Thursday, July 26, 2007

Sixty years ago today the CIA was created - has it fulfilled its mission?

This morning, I noted “Today’s Highlights in History” in the New York Times: On July 26, 1947, President Truman signed the National Security Act, creating the Department of Defense, the National Security Council, the Central Intelligence Agency and the Joint Chiefs of Staff.

If you want to know if the CIA has fulfilled the mission for which it was created, check out Tom Engelhardt’s dispatch posted yesterday, Chalmers Johnson, Agency of Rogues, in which Johnson reviews Tom Weiner’s excellent book, Legacy of Ashes: The History of the CIA.

(CIA logo - Grunch.net)

2 comments:

Anonymous said...

The long review is a good read.
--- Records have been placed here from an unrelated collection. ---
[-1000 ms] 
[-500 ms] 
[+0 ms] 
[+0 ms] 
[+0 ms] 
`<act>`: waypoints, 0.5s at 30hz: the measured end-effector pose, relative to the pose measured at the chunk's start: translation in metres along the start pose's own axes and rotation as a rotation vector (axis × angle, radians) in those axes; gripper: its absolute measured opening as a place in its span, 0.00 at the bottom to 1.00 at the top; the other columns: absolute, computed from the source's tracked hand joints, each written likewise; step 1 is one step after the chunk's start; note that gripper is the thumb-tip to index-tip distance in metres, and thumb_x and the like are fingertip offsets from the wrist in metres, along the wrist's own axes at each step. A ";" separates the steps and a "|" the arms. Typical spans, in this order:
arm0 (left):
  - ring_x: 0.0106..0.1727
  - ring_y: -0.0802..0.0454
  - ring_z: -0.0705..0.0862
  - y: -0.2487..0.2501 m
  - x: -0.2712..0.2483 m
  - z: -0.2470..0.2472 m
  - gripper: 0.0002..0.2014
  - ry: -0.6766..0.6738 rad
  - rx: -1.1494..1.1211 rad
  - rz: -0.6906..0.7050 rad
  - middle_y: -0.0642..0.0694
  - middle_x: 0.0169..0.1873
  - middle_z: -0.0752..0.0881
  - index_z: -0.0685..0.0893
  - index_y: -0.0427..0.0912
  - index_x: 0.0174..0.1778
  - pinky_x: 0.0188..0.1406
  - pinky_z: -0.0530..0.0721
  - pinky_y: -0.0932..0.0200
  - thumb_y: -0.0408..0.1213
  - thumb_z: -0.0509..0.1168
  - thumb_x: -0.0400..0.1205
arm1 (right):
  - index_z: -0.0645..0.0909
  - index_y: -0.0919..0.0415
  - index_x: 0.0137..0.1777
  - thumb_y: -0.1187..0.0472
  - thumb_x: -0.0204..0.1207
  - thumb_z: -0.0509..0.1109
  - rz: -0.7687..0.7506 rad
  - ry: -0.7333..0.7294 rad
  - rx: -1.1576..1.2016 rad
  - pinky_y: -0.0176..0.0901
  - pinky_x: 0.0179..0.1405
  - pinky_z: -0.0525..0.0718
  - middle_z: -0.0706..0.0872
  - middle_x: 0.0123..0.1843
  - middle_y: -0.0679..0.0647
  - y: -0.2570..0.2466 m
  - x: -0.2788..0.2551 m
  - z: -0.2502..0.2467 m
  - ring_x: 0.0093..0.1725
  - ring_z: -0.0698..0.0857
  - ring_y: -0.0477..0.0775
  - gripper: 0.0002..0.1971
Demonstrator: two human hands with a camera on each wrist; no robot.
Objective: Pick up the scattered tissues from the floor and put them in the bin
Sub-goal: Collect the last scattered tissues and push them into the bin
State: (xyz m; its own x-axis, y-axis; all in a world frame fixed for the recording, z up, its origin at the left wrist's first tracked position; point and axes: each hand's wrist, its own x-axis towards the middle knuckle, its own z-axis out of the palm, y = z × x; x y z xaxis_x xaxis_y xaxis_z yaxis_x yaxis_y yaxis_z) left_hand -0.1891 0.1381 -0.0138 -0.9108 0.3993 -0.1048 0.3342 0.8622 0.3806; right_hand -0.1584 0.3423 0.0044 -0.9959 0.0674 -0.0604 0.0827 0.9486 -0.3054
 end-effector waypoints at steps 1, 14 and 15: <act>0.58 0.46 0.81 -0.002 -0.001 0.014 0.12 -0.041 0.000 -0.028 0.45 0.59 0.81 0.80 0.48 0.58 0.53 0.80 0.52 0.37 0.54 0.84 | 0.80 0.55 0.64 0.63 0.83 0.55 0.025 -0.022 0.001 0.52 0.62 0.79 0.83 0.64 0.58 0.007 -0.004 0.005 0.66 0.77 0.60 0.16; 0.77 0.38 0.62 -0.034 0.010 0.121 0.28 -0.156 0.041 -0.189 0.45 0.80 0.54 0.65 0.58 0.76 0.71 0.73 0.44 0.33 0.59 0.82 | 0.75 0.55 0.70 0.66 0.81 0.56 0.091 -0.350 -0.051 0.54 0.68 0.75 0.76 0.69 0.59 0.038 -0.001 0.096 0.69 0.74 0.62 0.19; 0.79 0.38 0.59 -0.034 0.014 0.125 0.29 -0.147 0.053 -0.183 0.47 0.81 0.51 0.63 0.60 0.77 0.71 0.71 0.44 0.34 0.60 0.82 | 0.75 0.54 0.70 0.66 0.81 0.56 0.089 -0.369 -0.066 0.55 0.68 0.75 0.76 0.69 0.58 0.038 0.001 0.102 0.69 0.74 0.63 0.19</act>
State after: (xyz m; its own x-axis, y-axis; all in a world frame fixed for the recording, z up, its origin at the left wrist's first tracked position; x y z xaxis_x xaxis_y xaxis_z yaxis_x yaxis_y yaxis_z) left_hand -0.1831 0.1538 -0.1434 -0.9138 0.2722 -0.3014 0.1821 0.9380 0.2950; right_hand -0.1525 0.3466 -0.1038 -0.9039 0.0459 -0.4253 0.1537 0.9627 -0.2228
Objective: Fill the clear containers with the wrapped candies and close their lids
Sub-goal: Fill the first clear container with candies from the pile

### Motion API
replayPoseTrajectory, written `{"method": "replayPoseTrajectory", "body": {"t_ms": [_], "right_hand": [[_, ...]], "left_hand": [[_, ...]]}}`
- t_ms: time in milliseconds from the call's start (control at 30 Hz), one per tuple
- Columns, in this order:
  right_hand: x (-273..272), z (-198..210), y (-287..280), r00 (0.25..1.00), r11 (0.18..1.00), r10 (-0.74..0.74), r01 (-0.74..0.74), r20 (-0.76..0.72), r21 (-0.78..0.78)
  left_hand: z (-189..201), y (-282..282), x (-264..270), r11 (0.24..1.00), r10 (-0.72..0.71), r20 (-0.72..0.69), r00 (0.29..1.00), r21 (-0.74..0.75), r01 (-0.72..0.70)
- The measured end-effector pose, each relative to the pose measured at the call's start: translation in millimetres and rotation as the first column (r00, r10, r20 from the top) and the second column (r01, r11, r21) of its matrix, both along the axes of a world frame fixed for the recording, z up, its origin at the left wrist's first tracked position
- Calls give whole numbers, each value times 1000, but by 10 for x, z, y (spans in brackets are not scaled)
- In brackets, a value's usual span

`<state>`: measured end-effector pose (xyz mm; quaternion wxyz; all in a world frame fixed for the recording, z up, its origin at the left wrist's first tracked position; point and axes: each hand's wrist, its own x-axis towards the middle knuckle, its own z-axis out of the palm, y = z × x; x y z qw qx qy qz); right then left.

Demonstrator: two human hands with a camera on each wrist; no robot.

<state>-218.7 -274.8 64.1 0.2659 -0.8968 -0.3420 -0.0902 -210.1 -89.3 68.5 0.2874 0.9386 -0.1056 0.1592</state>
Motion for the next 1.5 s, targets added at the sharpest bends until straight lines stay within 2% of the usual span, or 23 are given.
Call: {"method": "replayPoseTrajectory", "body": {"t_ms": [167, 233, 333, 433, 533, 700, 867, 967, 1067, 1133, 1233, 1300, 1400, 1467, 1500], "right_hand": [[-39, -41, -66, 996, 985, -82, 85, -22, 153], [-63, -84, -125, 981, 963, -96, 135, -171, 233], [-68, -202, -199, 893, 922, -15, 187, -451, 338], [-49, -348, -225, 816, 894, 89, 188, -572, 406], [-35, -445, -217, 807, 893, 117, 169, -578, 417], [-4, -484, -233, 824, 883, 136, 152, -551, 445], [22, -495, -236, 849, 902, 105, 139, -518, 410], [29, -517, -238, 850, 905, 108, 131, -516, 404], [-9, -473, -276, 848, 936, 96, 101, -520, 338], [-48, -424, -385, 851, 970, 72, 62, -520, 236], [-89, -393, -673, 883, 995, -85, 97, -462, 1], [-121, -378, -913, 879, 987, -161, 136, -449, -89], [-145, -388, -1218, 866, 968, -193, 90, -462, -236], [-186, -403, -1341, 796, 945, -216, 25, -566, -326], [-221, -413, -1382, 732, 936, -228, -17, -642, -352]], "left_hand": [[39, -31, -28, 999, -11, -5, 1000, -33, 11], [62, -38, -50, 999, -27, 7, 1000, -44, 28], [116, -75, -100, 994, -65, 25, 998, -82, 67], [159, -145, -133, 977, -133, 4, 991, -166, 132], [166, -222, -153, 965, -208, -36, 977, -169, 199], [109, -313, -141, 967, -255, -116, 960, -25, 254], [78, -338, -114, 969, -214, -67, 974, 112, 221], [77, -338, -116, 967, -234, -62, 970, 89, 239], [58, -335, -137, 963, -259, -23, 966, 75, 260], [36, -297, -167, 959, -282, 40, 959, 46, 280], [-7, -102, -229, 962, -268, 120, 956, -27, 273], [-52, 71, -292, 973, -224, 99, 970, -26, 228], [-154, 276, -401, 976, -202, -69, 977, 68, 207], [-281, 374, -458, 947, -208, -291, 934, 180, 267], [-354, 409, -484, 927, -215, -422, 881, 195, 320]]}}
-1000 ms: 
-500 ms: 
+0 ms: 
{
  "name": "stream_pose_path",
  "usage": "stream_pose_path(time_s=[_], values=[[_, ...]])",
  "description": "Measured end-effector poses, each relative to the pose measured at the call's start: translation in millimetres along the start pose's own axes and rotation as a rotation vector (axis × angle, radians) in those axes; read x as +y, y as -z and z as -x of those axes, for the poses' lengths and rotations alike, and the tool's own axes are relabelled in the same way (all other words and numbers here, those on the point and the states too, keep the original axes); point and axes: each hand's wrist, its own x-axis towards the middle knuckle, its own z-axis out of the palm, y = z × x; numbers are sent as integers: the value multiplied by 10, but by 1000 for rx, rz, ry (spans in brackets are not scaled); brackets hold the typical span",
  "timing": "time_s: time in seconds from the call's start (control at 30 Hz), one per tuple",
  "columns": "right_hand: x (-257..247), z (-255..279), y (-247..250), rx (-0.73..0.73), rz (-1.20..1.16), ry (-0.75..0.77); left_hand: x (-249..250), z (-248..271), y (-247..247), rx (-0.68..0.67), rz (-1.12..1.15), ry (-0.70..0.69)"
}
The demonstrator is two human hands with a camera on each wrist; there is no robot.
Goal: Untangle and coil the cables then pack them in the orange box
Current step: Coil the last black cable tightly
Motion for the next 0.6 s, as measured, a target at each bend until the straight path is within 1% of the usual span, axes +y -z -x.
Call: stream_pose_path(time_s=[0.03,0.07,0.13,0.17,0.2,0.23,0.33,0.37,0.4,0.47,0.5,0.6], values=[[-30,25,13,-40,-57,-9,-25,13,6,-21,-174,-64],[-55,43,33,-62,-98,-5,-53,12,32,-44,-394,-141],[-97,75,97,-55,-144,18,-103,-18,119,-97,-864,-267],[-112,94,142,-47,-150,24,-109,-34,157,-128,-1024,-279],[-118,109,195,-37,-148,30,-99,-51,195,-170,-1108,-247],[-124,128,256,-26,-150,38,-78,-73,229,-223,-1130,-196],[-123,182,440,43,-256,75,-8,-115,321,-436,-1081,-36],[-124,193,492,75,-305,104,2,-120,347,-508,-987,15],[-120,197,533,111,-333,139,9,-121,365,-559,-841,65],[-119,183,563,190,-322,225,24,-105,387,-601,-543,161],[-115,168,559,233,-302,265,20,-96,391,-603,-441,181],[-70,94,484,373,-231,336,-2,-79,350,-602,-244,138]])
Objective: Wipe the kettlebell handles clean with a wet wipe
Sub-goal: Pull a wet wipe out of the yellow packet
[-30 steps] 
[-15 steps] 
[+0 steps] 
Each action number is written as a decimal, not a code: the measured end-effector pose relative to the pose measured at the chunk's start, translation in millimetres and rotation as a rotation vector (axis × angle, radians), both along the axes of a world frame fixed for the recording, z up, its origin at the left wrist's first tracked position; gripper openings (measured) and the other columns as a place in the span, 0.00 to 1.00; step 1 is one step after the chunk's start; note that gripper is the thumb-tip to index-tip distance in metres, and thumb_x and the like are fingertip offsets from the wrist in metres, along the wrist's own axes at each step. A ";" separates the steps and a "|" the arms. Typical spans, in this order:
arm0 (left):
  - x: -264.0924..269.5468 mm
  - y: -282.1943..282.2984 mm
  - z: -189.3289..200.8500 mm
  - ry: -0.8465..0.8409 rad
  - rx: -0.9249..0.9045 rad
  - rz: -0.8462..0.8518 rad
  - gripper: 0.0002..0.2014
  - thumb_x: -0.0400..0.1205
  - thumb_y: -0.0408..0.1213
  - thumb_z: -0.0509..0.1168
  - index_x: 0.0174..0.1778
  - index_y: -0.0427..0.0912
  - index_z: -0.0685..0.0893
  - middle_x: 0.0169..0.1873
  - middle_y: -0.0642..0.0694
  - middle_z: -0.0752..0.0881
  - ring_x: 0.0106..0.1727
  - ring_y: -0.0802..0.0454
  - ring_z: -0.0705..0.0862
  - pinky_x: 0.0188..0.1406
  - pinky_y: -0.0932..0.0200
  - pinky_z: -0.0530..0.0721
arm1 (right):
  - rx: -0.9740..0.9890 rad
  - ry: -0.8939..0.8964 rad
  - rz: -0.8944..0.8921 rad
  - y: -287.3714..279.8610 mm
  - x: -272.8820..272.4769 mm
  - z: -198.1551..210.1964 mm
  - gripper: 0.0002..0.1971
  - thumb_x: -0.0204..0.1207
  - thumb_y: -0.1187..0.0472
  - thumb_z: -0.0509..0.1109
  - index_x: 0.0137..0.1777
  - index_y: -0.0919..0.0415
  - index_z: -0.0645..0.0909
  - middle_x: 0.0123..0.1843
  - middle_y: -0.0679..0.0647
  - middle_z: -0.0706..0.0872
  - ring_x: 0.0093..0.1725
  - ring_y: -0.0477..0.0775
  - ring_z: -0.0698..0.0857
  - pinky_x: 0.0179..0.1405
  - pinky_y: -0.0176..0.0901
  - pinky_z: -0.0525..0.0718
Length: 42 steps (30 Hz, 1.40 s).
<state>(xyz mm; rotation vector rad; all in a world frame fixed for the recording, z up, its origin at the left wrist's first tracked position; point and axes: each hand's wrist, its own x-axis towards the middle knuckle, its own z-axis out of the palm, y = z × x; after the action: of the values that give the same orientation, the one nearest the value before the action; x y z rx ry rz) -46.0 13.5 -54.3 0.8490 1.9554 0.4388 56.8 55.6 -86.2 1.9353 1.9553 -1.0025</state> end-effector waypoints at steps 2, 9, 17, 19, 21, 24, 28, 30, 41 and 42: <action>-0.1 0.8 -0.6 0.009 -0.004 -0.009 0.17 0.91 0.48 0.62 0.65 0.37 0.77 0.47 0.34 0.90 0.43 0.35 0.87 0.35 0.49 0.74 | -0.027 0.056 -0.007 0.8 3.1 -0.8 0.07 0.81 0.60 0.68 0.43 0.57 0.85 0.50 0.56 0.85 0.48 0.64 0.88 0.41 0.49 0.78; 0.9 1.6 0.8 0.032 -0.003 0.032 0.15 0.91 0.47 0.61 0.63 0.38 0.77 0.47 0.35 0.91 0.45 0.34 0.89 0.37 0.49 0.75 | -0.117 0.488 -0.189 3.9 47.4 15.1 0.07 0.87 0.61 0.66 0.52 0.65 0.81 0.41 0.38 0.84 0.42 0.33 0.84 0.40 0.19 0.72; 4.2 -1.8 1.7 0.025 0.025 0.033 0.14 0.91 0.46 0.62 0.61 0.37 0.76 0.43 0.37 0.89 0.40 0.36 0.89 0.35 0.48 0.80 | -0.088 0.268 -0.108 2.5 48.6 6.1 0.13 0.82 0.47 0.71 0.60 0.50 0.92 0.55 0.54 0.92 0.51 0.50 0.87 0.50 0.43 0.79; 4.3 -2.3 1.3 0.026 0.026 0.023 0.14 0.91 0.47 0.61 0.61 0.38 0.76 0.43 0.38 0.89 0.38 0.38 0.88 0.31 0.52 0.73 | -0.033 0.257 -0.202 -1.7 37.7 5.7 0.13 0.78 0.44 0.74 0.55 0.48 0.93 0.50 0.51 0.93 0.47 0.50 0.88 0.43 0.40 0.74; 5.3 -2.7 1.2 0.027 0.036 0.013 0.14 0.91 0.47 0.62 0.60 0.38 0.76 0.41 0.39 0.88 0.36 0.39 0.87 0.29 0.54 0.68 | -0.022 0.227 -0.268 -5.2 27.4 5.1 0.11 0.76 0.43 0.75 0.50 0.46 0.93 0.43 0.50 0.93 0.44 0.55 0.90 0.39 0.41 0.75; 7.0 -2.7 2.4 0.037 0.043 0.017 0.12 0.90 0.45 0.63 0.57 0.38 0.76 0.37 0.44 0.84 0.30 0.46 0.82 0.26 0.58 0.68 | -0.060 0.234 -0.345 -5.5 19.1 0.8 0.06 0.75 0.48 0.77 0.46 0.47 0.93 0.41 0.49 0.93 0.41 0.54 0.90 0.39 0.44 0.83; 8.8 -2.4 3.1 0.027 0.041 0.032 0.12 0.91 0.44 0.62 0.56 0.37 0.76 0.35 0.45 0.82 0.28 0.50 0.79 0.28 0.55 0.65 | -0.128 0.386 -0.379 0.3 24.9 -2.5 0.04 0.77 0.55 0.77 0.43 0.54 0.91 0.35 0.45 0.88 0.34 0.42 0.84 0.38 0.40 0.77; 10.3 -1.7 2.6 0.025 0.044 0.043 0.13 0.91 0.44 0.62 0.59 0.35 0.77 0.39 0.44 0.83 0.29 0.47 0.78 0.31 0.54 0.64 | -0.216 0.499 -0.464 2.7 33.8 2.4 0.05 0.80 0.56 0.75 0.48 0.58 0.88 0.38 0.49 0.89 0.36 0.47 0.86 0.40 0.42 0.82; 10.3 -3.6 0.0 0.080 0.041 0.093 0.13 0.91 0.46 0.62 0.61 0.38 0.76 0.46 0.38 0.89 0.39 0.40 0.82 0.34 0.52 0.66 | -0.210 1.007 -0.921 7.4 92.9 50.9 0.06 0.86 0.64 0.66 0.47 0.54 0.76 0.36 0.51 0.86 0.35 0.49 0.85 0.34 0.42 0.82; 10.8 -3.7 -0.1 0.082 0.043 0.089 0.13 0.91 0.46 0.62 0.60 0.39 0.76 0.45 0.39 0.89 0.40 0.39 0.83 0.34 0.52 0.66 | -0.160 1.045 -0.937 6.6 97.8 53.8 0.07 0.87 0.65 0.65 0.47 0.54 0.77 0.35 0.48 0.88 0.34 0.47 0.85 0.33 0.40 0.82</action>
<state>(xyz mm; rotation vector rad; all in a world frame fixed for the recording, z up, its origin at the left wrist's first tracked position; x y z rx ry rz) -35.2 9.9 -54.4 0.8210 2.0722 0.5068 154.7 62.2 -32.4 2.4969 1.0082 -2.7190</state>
Having decided years ago that the CIA was composed of 98% incompetents, none of the revelations in it was surprising.

Some were amusing though: the CIA's subsidy of artists who paint in the style of abstract expressionism (I never liked that art form anyway) over Soviet Realism (which I view in the same vein, although not as good, as Diego Rivera's underappreciated and beautiful art); the second being the CIA's bugging of the bedroom of the US ambassador to Guatemala and upon hearing certain sounds decided she was having an affair with her secretary and spreading the rumor of that affair, only to find out later that she was cooing to her poodle, who happened to have the same name as her secretary.

The CIA is an absurdity.

Janie

Anonymous said...

The CIA was created to keep the empire in charge of the world by any means necessary. That job it has done, and done very well.